Aim of the task:
From the data below, repeat exactly the lines from the line with "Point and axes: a" to the line with "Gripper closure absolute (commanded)", both included.

Task data:
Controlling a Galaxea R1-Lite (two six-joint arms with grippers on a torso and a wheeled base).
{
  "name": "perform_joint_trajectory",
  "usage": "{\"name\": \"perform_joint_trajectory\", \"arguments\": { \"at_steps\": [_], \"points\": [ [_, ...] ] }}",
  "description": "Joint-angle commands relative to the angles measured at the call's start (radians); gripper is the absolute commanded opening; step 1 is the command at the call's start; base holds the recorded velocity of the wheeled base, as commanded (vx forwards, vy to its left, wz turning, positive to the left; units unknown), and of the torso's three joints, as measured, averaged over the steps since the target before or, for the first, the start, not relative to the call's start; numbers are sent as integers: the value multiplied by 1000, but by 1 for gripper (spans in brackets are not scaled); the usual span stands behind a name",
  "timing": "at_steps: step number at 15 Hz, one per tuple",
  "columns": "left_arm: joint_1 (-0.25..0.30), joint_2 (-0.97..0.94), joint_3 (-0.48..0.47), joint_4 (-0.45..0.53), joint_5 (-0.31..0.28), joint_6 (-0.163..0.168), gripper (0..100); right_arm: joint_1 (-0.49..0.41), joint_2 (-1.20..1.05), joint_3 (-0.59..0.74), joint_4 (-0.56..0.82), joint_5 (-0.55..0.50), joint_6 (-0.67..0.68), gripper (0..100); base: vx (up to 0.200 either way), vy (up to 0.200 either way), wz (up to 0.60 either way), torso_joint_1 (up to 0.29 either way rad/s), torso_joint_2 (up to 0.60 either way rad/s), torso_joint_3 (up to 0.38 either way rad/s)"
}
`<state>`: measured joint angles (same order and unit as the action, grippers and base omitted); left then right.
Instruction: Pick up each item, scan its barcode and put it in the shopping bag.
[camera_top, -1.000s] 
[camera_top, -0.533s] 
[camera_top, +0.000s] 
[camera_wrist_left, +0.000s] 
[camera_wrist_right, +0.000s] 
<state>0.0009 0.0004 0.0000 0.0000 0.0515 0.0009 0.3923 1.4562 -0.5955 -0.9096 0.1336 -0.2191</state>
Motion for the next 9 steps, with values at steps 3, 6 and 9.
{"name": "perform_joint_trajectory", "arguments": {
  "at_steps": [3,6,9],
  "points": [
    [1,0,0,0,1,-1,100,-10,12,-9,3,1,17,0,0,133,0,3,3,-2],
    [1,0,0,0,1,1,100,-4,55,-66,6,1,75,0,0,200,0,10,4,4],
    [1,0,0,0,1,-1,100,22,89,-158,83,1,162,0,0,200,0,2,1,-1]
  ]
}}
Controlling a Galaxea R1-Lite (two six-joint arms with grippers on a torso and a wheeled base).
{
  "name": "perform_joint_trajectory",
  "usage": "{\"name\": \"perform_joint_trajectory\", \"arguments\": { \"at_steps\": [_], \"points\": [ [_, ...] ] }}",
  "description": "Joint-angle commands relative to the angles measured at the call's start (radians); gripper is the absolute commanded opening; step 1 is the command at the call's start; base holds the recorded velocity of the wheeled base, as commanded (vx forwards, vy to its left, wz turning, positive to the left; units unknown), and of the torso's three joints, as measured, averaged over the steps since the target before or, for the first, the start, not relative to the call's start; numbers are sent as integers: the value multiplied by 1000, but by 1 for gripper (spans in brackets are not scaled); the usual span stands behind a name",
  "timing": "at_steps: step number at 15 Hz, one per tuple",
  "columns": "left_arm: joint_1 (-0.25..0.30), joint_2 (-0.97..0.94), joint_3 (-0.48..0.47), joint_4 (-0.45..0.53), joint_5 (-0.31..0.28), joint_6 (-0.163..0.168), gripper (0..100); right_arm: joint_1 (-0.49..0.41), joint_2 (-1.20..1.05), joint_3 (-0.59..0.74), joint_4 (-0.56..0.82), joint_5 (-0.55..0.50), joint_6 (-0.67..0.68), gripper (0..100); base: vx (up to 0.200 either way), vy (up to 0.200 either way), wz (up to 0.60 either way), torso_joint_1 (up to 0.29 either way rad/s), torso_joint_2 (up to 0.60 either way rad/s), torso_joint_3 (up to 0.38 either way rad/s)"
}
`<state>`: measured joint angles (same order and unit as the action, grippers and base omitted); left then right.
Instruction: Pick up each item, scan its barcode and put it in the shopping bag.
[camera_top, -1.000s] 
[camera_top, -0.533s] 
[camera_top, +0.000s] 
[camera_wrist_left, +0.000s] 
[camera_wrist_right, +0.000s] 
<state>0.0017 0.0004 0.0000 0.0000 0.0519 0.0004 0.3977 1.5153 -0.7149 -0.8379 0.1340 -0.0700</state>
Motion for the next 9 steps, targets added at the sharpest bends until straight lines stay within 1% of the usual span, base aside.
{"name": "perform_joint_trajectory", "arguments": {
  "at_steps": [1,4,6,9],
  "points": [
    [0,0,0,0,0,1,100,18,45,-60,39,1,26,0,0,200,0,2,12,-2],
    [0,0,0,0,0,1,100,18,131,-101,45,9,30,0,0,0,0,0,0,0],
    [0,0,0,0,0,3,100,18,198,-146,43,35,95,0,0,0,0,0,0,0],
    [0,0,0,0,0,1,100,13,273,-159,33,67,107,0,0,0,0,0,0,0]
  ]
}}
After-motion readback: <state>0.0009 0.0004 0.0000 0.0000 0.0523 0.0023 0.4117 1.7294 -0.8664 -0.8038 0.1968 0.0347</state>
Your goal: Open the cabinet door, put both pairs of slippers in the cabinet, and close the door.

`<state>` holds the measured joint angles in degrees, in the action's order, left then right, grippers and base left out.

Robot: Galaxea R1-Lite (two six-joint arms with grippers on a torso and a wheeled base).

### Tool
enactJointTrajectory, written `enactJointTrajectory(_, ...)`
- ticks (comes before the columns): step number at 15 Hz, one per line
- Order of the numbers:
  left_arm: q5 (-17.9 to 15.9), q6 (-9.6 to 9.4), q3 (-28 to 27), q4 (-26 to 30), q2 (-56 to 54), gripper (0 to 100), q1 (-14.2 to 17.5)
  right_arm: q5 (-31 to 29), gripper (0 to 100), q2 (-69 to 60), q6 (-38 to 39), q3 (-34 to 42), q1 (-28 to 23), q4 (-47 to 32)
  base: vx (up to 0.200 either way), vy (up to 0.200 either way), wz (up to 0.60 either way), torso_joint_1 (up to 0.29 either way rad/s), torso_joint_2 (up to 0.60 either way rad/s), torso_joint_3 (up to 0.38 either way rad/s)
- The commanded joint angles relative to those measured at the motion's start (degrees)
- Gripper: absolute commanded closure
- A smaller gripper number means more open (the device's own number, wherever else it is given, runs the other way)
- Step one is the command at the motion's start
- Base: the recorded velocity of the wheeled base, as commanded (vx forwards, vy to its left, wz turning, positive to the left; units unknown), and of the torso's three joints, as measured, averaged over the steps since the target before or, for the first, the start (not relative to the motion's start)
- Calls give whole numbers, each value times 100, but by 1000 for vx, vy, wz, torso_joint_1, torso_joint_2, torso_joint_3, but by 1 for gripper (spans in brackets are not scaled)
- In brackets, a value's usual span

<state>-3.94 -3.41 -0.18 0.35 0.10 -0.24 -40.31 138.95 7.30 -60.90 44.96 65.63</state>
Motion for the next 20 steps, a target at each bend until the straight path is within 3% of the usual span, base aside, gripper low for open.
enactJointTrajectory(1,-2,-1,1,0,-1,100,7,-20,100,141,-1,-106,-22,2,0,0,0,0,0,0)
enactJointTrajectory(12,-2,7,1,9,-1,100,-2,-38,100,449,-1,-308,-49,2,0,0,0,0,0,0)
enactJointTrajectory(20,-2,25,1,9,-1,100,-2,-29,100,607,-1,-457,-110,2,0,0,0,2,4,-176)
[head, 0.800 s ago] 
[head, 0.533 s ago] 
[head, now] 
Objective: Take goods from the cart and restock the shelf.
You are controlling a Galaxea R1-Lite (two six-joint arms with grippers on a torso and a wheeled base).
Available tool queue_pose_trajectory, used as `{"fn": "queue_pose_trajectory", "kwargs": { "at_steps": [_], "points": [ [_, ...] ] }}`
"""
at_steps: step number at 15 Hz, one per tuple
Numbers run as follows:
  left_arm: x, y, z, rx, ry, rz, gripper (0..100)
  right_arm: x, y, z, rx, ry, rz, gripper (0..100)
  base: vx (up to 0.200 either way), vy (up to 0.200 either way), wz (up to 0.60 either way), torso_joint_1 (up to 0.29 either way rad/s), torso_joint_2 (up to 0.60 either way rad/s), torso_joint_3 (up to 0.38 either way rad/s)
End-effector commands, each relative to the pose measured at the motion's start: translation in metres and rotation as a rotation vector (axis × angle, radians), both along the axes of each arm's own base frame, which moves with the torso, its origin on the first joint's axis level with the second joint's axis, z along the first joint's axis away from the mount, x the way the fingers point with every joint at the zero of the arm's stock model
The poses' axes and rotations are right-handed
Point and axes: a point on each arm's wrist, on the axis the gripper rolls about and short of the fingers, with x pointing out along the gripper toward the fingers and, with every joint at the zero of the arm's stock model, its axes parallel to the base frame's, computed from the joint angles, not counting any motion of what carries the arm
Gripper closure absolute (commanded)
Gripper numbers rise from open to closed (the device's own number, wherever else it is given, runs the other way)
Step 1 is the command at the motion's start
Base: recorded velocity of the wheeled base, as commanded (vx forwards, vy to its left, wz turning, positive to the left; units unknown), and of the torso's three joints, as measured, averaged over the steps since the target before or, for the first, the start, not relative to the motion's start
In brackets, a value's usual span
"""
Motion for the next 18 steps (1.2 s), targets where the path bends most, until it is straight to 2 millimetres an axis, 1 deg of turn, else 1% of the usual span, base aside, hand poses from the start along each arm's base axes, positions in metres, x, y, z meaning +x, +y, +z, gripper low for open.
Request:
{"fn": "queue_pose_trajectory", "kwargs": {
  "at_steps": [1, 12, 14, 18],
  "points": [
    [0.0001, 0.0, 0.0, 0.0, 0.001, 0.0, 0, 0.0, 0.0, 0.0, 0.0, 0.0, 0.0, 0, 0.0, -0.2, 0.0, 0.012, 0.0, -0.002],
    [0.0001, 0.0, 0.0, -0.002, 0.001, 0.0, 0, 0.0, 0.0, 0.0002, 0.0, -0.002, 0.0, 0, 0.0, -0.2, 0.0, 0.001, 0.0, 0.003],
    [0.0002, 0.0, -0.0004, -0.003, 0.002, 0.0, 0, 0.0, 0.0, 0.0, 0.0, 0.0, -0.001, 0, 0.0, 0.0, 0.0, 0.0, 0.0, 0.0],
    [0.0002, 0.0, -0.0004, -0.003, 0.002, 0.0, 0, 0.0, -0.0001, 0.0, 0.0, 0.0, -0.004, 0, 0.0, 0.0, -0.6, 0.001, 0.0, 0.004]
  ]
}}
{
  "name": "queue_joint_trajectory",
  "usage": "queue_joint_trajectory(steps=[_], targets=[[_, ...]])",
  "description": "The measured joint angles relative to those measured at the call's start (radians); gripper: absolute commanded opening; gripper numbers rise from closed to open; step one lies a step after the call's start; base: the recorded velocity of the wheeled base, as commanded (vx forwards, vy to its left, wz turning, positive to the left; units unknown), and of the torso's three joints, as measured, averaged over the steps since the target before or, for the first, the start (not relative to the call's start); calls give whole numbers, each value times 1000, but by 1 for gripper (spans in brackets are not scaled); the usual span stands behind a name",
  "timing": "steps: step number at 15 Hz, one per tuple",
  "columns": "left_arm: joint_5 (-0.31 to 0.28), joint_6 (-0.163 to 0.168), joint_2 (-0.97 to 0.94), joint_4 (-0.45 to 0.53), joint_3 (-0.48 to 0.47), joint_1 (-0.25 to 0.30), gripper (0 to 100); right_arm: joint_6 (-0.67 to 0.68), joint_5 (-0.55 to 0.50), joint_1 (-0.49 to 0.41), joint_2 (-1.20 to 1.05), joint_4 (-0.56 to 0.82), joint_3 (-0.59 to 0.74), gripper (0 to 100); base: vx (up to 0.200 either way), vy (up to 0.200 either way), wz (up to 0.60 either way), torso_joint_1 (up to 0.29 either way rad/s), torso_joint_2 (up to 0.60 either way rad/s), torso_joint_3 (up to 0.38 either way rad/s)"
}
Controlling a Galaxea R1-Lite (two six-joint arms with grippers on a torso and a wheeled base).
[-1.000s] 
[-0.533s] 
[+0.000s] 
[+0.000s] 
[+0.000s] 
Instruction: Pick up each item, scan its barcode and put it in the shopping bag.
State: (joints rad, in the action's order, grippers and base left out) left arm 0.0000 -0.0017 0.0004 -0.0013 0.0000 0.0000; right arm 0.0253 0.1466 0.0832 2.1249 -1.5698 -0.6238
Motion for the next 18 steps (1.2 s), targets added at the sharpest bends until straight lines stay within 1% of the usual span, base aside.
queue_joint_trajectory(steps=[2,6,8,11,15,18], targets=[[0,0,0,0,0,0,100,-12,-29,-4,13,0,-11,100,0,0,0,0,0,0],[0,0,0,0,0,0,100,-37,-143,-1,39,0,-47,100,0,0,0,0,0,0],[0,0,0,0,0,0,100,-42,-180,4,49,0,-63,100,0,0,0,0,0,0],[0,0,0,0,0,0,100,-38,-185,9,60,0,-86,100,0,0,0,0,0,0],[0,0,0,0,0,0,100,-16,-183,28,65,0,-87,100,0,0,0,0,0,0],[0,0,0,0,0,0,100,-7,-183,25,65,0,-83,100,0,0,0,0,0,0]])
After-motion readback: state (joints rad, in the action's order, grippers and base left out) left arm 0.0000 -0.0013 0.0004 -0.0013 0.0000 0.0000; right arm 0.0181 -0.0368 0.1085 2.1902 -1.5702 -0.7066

Exercise solution:
Point and axes: a point on each arm's wrist, on the axis the gripper rolls about and short of the fingers, with x pointing out along the gripper toward the fingers and, with every joint at the zero of the arm's stock model, its axes parallel to the base frame's, computed from the joint angles, not counting any motion of what carries the arm
Gripper closure absolute (commanded)

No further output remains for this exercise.